#### [Instructions to follow]
Repeat the whole listing below with nothing added or dropped.

[[ Data shown, beginning ]]

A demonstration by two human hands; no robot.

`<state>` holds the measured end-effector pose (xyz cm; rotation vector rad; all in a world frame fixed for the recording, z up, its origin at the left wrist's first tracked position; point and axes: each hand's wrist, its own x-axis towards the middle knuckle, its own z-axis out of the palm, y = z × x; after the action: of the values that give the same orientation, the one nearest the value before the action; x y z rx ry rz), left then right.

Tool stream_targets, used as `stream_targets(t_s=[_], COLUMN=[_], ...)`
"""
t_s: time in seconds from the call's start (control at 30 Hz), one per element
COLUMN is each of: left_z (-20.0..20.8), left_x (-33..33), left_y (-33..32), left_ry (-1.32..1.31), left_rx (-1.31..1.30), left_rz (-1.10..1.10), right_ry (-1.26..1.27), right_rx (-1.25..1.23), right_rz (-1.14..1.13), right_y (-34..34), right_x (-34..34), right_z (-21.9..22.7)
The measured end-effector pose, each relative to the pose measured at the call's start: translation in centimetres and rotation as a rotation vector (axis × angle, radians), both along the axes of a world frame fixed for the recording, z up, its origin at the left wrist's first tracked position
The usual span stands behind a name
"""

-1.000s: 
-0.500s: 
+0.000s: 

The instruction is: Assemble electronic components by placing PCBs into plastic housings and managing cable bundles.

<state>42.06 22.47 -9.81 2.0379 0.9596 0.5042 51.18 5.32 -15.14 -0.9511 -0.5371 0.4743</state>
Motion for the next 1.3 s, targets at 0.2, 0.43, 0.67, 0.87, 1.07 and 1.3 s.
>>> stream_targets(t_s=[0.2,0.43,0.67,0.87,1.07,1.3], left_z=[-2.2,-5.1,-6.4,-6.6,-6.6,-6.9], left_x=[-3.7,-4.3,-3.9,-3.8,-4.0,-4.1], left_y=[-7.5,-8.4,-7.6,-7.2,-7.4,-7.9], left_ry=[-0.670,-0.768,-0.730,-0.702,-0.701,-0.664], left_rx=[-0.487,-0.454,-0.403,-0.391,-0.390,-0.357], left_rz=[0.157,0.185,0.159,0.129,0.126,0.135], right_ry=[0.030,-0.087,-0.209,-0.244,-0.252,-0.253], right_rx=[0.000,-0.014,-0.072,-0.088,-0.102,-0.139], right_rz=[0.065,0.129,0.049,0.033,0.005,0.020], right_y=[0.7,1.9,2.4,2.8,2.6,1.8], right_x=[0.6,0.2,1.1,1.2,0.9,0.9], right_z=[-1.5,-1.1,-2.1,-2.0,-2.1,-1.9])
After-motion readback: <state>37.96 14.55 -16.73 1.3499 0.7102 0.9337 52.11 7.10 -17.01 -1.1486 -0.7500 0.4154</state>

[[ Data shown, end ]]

#### [Exercise solution]
A demonstration by two human hands; no robot.

`<state>` holds the measured end-effector pose (xyz cm; rotation vector rad; all in a world frame fixed for the recording, z up, its origin at the left wrist's first tracked position; point and axes: each hand's wrist, its own x-axis towards the middle knuckle, its own z-axis out of the palm, y = z × x; after the action: of the values that give the same orientation, the one nearest the value before the action; x y z rx ry rz), left then right.

Tool stream_targets, used as `stream_targets(t_s=[_], COLUMN=[_], ...)`
"""
t_s: time in seconds from the call's start (control at 30 Hz), one per element
COLUMN is each of: left_z (-20.0..20.8), left_x (-33..33), left_y (-33..32), left_ry (-1.32..1.31), left_rx (-1.31..1.30), left_rz (-1.10..1.10), right_ry (-1.26..1.27), right_rx (-1.25..1.23), right_rz (-1.14..1.13), right_y (-34..34), right_x (-34..34), right_z (-21.9..22.7)
The measured end-effector pose, each relative to the pose measured at the call's start: translation in centimetres and rotation as a rotation vector (axis × angle, radians), both along the axes of a world frame fixed for the recording, z up, its origin at the left wrist's first tracked position
The usual span stands behind a name
"""

-1.000s: 
-0.500s: 
+0.000s: 

The instruction is: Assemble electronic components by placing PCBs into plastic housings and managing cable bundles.

<state>42.06 22.47 -9.81 2.0379 0.9596 0.5042 51.18 5.32 -15.14 -0.9511 -0.5371 0.4743</state>
Motion for the next 1.3 s, targets at 0.2, 0.43, 0.67, 0.87, 1.07 and 1.3 s.
>>> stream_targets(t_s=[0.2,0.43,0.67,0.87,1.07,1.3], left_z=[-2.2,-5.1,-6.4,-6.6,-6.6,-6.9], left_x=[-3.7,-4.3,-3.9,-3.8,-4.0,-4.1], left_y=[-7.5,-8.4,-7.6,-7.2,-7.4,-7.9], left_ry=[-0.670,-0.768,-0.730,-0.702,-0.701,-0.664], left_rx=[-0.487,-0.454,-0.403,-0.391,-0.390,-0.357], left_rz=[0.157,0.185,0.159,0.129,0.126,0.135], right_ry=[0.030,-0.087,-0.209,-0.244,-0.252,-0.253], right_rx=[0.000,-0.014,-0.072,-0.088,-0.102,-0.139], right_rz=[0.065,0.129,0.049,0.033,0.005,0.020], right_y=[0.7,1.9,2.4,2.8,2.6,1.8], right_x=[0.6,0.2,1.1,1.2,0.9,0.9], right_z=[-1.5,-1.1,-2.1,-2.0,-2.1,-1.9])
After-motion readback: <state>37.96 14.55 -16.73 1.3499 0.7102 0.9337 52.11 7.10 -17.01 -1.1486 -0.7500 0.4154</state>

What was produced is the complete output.